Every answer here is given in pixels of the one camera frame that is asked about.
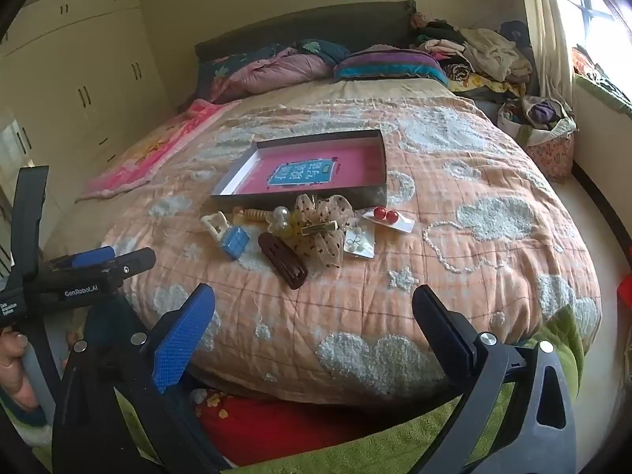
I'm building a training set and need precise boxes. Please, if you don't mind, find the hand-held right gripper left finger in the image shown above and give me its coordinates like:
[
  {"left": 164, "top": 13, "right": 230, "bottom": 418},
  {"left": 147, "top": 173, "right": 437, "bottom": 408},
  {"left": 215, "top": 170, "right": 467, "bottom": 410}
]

====

TASK DIRECTIONS:
The expected response is every line of the material, written out exactly, with the images removed.

PROBLEM SOLUTION:
Every answer here is given in pixels of the one camera frame that is asked about.
I'm building a training set and need precise boxes. Please, if you don't mind, find the hand-held right gripper left finger in the image shown above and give me its coordinates like:
[
  {"left": 164, "top": 13, "right": 230, "bottom": 418},
  {"left": 147, "top": 173, "right": 437, "bottom": 408},
  {"left": 215, "top": 170, "right": 467, "bottom": 410}
]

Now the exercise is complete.